## Exercise
In full and word for word, print the data below.

--- Available data Enclosed Below ---

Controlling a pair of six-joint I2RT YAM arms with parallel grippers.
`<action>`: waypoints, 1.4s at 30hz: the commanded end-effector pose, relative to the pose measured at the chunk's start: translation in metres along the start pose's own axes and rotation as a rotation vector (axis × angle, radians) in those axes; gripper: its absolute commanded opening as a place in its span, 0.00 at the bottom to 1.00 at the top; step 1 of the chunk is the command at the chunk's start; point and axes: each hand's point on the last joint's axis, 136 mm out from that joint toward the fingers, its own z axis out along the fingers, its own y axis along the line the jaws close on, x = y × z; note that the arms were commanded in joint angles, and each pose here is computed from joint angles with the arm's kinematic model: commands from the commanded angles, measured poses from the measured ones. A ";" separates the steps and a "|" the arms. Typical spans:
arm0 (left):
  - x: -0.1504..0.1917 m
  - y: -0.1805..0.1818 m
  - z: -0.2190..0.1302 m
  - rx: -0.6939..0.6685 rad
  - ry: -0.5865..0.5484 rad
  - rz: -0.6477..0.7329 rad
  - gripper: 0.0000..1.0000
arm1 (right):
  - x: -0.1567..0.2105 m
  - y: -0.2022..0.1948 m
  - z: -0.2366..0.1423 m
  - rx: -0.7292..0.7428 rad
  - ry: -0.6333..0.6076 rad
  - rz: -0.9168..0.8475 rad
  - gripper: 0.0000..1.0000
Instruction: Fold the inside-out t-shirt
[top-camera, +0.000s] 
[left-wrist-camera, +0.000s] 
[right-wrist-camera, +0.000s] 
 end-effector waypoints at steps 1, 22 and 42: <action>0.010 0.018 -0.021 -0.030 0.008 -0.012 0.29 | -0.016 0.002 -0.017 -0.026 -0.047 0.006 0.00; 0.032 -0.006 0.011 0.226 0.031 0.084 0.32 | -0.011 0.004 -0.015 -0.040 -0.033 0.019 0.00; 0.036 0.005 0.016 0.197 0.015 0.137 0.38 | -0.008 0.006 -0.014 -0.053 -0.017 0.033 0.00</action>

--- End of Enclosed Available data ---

## Answer section
Controlling a pair of six-joint I2RT YAM arms with parallel grippers.
`<action>`: waypoints, 1.4s at 30hz: the commanded end-effector pose, relative to the pose measured at the chunk's start: translation in metres along the start pose's own axes and rotation as a rotation vector (axis × angle, radians) in those axes; gripper: its absolute commanded opening as a place in its span, 0.00 at the bottom to 1.00 at the top; step 1 of the chunk is the command at the chunk's start; point and axes: each hand's point on the last joint's axis, 136 mm out from that joint toward the fingers, its own z axis out along the fingers, its own y axis along the line the jaws close on, x = y × z; note that the arms were commanded in joint angles, and each pose here is computed from joint angles with the arm's kinematic model: commands from the commanded angles, measured poses from the measured ones. A ";" separates the steps and a "|" the arms. Typical spans:
arm0 (left):
  - x: -0.1504..0.1917 m
  - y: -0.1805..0.1818 m
  - z: -0.2190..0.1302 m
  - rx: -0.6939..0.6685 rad
  - ry: -0.5865..0.5484 rad
  - rz: -0.6477..0.7329 rad
  - gripper: 0.0000..1.0000
arm1 (right):
  - x: -0.1567..0.2105 m
  - y: -0.2022..0.1948 m
  - z: -0.2366..0.1423 m
  - rx: -0.7292..0.7428 rad
  - ry: -0.6333..0.6076 rad
  - rz: -0.9168..0.8475 rad
  - gripper: 0.0000..1.0000
Instruction: Fold the inside-out t-shirt
[top-camera, +0.000s] 
[left-wrist-camera, +0.000s] 
[right-wrist-camera, +0.000s] 
 end-effector waypoints at steps 1, 22 and 42: <action>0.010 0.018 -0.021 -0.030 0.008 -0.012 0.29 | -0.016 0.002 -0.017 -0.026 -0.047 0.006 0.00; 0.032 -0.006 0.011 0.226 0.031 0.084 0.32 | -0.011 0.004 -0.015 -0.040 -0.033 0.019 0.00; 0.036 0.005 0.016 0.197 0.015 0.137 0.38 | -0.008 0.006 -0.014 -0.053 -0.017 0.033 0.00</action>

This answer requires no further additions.